WHAT IS NEEDED :: Search the records that follow and extract every line containing the string "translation".

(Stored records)
↓

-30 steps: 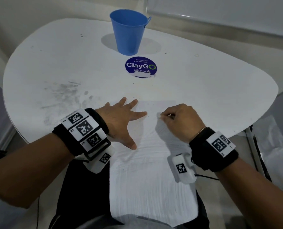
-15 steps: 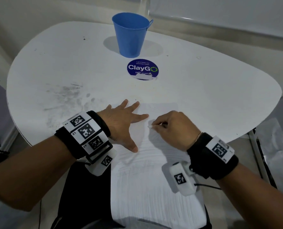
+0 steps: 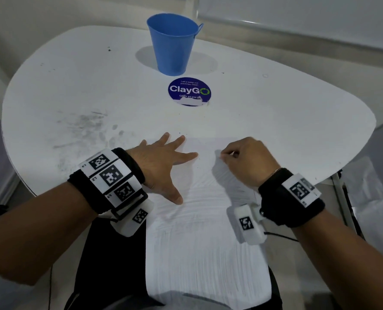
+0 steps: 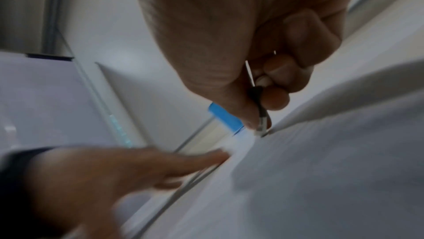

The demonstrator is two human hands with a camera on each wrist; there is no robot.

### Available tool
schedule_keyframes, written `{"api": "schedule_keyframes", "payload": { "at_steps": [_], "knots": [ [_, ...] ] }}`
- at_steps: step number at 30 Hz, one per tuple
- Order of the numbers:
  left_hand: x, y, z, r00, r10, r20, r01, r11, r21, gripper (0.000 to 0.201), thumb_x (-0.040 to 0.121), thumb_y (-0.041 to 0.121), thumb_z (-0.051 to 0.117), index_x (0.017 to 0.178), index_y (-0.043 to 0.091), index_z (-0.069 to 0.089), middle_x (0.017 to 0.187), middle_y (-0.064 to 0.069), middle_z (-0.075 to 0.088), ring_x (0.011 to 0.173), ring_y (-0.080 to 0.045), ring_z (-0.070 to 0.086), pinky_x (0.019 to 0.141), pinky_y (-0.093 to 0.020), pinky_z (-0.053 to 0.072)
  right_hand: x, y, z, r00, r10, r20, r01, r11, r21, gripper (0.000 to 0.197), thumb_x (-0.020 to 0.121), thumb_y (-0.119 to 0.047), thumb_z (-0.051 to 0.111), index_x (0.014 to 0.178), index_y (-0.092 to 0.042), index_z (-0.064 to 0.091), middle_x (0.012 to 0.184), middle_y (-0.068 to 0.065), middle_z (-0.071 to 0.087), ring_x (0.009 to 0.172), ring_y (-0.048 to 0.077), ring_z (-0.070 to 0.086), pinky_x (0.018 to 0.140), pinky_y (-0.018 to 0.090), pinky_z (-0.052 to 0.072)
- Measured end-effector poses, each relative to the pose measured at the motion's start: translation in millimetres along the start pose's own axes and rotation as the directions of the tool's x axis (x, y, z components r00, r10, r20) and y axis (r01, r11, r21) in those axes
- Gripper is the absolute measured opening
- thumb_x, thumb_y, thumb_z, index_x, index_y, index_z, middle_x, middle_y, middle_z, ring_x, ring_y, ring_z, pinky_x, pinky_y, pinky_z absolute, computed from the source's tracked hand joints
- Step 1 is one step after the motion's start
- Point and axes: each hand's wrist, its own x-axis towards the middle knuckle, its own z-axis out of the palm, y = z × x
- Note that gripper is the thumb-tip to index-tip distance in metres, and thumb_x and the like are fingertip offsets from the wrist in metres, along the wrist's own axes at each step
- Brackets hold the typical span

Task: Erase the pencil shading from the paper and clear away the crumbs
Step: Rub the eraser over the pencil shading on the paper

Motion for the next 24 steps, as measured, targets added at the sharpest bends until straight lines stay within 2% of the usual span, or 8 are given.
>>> {"api": "schedule_keyframes", "payload": {
  "at_steps": [4,9,12,14,18,20,22,24],
  "knots": [
    [1.7,0.8,-0.4,1.000,-0.004,0.007,0.004,1.000,-0.004,0.118,0.069,0.072,0.076,0.153,0.057,-0.007,0.163,0.015,-0.028,0.150,-0.017,-0.029,0.123,-0.057,-0.004,-23.8,-26.9,17.0,0.974,-0.128,0.189,0.133,0.991,-0.011,0.017,0.091,-0.022,0.061,0.085,-0.023,0.076,0.066,-0.015,0.063,0.066,0.006,0.059,0.070,0.026,0.050],
    [0.8,0.4,-0.8,1.000,0.001,0.006,-0.001,1.000,-0.003,0.119,0.070,0.072,0.075,0.154,0.055,-0.007,0.163,0.014,-0.028,0.150,-0.018,-0.029,0.123,-0.058,-0.004,0.3,-9.0,2.3,1.000,0.010,0.022,-0.010,1.000,0.002,0.016,0.092,-0.023,0.062,0.085,-0.022,0.077,0.077,-0.009,0.069,0.077,0.013,0.065,0.070,0.024,0.046],
    [1.1,0.5,0.0,1.000,-0.006,0.007,0.006,1.000,-0.003,0.122,0.070,0.071,0.076,0.155,0.052,-0.009,0.163,0.015,-0.028,0.150,-0.017,-0.029,0.123,-0.058,-0.004,-20.3,-31.4,16.3,0.982,-0.110,0.153,0.118,0.992,-0.045,0.019,0.092,-0.022,0.059,0.084,-0.022,0.076,0.072,-0.008,0.069,0.072,0.015,0.064,0.070,0.028,0.051],
    [0.9,1.1,-0.2,1.000,-0.005,0.002,0.005,1.000,0.000,0.122,0.070,0.071,0.076,0.156,0.051,-0.009,0.163,0.014,-0.028,0.150,-0.017,-0.029,0.123,-0.058,-0.004,-24.8,-38.9,18.4,0.970,-0.129,0.204,0.142,0.988,-0.054,0.019,0.093,-0.024,0.059,0.085,-0.022,0.076,0.075,-0.006,0.071,0.074,0.015,0.064,0.072,0.029,0.051],
    [-0.8,2.3,-1.4,1.000,-0.001,-0.007,0.001,1.000,0.010,0.121,0.071,0.071,0.076,0.156,0.050,-0.008,0.164,0.013,-0.025,0.151,-0.019,-0.026,0.124,-0.058,-0.002,6.1,-19.4,3.8,1.000,0.028,-0.004,-0.028,1.000,-0.006,0.017,0.091,-0.023,0.062,0.086,-0.021,0.078,0.084,-0.006,0.074,0.083,0.017,0.067,0.079,0.031,0.054],
    [-0.2,2.0,-1.1,1.000,-0.003,-0.008,0.004,1.000,0.021,0.121,0.071,0.071,0.075,0.156,0.050,-0.009,0.165,0.013,-0.025,0.152,-0.019,-0.026,0.123,-0.058,-0.001,-1.3,-25.3,8.9,0.999,-0.015,0.047,0.016,1.000,-0.023,0.019,0.092,-0.023,0.061,0.087,-0.020,0.078,0.081,-0.007,0.074,0.078,0.014,0.066,0.076,0.030,0.055],
    [0.6,1.3,-0.9,1.000,-0.003,-0.007,0.004,0.999,0.037,0.121,0.071,0.072,0.075,0.155,0.050,-0.010,0.164,0.012,-0.026,0.152,-0.020,-0.026,0.123,-0.059,-0.001,-18.3,-38.5,16.5,0.979,-0.098,0.176,0.109,0.993,-0.053,0.019,0.093,-0.025,0.060,0.088,-0.022,0.078,0.078,-0.007,0.073,0.073,0.014,0.065,0.072,0.029,0.053],
    [0.9,1.1,-1.4,1.000,-0.001,-0.011,0.002,0.999,0.039,0.121,0.071,0.072,0.074,0.155,0.050,-0.010,0.165,0.012,-0.026,0.152,-0.020,-0.025,0.123,-0.059,0.000,-9.6,-33.9,10.9,0.979,-0.069,0.190,0.086,0.993,-0.085,0.017,0.092,-0.025,0.061,0.090,-0.023,0.078,0.084,-0.009,0.074,0.079,0.013,0.066,0.077,0.027,0.051]
  ]
}}
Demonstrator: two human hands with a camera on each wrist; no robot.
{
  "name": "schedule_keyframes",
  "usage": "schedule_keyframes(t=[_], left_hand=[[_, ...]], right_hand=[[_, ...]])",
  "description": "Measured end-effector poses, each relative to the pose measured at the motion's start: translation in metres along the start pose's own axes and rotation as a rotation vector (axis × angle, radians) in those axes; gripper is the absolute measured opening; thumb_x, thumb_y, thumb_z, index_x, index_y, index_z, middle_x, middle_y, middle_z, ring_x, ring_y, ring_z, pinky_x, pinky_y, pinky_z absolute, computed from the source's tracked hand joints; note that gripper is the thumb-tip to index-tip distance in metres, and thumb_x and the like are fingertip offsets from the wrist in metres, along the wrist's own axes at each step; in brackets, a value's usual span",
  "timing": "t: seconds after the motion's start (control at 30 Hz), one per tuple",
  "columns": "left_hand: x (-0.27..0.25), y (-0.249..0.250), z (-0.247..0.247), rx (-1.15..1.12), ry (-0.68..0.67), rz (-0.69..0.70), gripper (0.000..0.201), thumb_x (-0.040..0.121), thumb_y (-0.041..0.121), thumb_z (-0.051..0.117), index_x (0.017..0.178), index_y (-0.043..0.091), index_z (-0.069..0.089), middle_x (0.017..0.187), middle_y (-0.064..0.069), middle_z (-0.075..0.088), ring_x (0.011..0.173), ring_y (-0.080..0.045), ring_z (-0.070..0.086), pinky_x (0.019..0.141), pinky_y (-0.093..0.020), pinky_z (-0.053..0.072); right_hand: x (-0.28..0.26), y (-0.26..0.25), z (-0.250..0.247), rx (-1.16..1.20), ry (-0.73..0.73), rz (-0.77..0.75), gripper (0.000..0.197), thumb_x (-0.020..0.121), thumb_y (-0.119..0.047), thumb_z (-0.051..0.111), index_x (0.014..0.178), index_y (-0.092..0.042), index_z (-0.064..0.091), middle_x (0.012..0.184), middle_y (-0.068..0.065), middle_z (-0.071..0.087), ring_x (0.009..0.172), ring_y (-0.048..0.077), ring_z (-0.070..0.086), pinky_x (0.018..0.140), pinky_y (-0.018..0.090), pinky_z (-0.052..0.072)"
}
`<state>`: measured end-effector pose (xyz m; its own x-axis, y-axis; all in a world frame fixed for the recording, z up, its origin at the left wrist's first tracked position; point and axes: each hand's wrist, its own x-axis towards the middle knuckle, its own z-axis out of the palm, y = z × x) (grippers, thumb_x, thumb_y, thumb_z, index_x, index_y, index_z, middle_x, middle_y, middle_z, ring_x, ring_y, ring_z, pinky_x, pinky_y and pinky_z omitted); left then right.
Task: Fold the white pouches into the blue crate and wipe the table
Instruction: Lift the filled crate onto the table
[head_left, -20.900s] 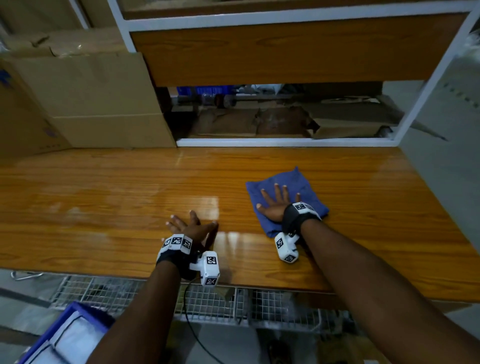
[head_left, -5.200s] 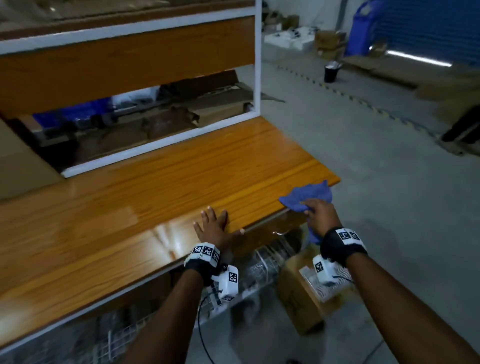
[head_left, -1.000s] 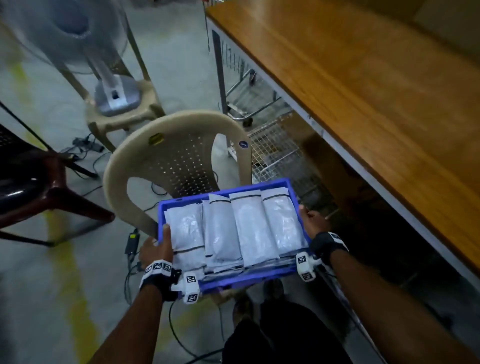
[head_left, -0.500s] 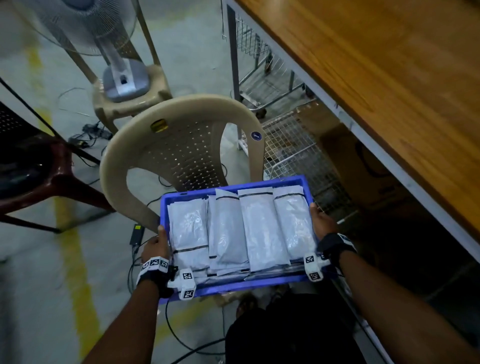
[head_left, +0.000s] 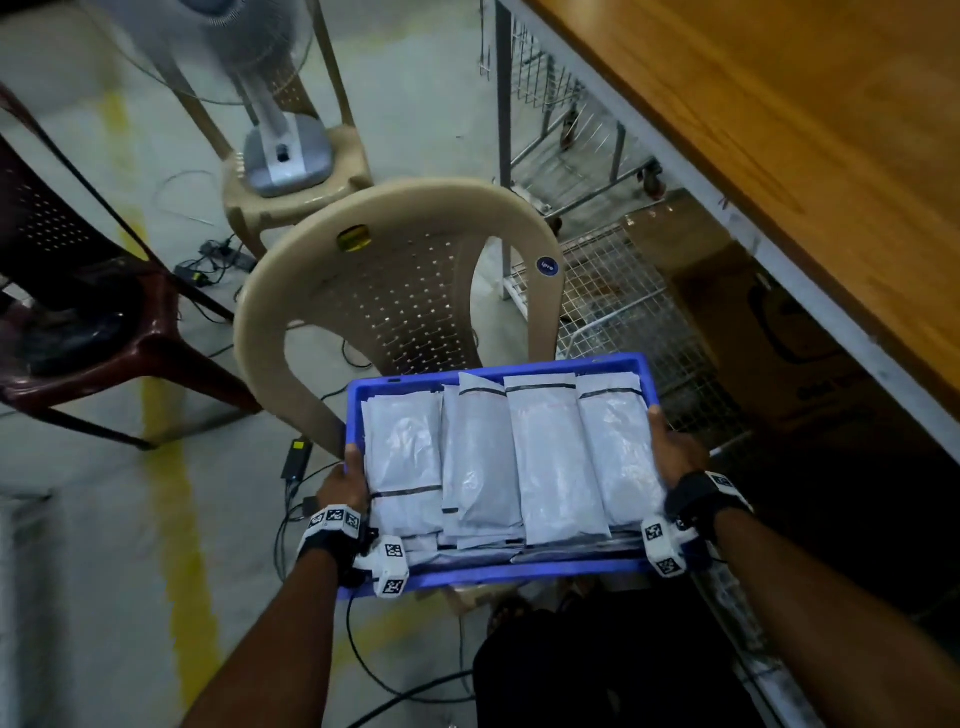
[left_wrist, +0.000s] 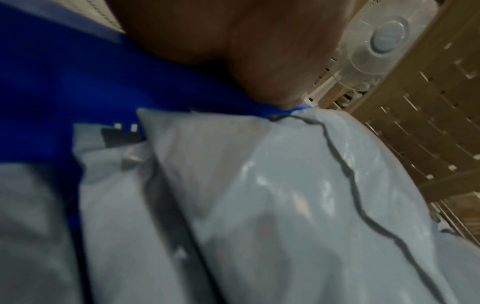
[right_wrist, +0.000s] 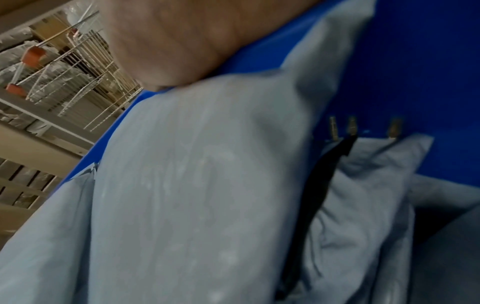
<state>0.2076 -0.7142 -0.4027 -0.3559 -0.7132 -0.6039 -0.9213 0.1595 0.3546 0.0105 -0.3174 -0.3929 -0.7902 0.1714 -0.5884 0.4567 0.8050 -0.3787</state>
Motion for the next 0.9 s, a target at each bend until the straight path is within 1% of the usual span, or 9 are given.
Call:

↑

REPLY ::
- Measured end-effector poses, each relative to the pose measured at the motion's start: translation in millimetres along the start pose's own axes and rotation as the directions of the tool's x axis (x, y, z components r00, r10, r20) and y axis (r01, r11, r21) in those axes
  "description": "Measured end-effector poses, each relative to the pose measured at the motion's start: translation in metres along the start pose's own axes and rotation as a rotation vector (axis × angle, radians) in those axes; gripper is the absolute measured opening; thumb_x, thumb_y, thumb_z, index_x, index_y, index_z, middle_x, middle_y, middle_z, ring_x, ring_y, ring_z, pinky_x, pinky_y, pinky_z absolute, computed from the source's tracked hand joints; note that gripper is the thumb-tip to index-tip distance in metres, and thumb_x and the like are fingertip offsets from the wrist in metres, along the wrist's own axes at each step; in brackets, a value's usual span",

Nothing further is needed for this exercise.